Determining that somebody is dead is not always a straightforward proposition. As Robert Sapolsky writes, "cultures...differ as to when they decide someone is good and dead. And sometimes, individuals whom we would consider robustly alive are considered dead." ("Monkeyluv", 189-190). That's sufficient reason to make pronouncements of death with care, especially before proceeding with scientific research.

But even in those cases were the person is unambiguously dead - don't think Terry Schiavo, think rotting corpse - it goes without saying that the dead should be treated with dignity and with respect. Indeed, the suggestion that "respect for persons, a pivotal principle in research ethics, should be extended to the recently dead," is a key component of a new set of voluntary research guidelines. But with all due respect to both the living and the dead, recently or otherwise, I have to wonder, "why?"

Why is it that the dead are worth - both emotionally and financially - so much to us? We cringe at the thought of their dissection, and spend small (and sometimes very large) fortunes to entomb them in style.

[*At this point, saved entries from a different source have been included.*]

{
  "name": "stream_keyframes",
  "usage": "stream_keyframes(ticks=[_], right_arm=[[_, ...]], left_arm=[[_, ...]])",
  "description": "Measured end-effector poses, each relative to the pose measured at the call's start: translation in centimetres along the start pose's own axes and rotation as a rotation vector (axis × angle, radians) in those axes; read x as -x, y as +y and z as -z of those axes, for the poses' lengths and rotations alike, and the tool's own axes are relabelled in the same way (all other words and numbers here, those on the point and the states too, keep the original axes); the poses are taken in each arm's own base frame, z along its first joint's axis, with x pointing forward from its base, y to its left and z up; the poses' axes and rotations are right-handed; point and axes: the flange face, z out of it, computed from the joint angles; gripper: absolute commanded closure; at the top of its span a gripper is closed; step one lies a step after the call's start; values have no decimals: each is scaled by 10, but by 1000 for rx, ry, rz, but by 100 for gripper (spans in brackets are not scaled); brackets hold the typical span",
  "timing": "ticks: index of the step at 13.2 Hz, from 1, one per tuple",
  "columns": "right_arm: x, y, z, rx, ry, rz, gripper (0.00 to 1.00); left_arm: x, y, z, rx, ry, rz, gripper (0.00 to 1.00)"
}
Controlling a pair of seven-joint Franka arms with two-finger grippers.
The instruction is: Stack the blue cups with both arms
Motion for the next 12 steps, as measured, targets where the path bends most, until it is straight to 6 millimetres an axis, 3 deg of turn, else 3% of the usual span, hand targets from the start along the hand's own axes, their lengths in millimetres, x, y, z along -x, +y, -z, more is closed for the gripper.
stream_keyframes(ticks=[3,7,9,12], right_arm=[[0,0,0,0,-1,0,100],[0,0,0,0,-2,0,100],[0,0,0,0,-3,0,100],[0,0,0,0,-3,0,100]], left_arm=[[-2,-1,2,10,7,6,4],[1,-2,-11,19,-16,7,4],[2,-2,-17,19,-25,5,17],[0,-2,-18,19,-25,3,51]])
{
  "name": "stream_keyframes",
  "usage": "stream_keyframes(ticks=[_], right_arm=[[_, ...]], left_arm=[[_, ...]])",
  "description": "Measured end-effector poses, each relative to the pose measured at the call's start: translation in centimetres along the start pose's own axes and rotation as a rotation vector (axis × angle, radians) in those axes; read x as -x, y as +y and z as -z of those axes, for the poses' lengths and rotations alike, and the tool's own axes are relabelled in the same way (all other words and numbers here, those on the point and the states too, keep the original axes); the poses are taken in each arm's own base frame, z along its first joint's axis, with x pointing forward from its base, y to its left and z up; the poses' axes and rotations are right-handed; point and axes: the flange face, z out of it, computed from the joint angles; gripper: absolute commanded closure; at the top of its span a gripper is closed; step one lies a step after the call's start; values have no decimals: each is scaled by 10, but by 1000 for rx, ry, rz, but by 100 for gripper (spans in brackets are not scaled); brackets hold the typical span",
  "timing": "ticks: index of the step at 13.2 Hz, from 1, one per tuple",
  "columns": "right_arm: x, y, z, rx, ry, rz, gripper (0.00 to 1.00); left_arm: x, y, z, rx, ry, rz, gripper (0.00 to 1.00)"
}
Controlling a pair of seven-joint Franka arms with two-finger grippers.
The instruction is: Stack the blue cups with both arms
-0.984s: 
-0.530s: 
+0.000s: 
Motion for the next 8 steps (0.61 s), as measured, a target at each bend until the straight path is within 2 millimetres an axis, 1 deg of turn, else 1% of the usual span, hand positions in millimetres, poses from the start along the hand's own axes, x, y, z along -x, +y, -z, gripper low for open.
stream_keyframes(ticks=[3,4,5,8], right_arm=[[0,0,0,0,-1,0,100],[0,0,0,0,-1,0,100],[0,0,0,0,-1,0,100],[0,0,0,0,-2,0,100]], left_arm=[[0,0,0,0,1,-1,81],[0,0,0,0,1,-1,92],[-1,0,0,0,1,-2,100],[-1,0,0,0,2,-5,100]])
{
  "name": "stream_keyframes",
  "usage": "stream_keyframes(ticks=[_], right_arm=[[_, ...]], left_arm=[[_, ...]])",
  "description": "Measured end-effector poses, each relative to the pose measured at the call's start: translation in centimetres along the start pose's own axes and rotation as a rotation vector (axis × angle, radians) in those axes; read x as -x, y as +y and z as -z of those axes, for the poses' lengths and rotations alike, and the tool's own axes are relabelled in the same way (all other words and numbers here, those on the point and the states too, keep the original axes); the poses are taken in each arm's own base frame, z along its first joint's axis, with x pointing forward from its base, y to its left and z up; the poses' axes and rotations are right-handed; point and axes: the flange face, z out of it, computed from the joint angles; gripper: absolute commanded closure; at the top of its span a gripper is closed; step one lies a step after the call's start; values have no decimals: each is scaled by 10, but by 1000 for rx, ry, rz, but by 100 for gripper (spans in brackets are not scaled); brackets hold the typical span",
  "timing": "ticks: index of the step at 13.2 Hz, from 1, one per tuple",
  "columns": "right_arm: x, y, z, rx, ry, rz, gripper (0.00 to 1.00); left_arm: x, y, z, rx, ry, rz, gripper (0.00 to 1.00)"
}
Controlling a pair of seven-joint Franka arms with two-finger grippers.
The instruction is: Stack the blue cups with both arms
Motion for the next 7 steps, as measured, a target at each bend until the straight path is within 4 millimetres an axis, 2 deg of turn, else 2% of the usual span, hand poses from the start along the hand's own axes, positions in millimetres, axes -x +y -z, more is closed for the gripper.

Why such a large investment for these no-longer-people? According to the National Funeral Directors Association, the Funeral Industry alone generates $11 billion in annual revenue. Why not save our tears, and our money, to benefit the living (or future generations)?

I strongly suspect that there are colorable anthropological explanations for our treatment of and attitudes toward the dead. I also suspect that, like so many behaviors and attitudes that are so obvious and widespread that they are rarely if ever questioned, many of these may now be anachronistic and, at least in some respects, unnecessary. As long as we're bringing in the ethicists to scrutinize how science handles our dead, mightn't we ask them to scrutinize, at the same time, the unquestioned assumptions underlying our own treatment of the dead?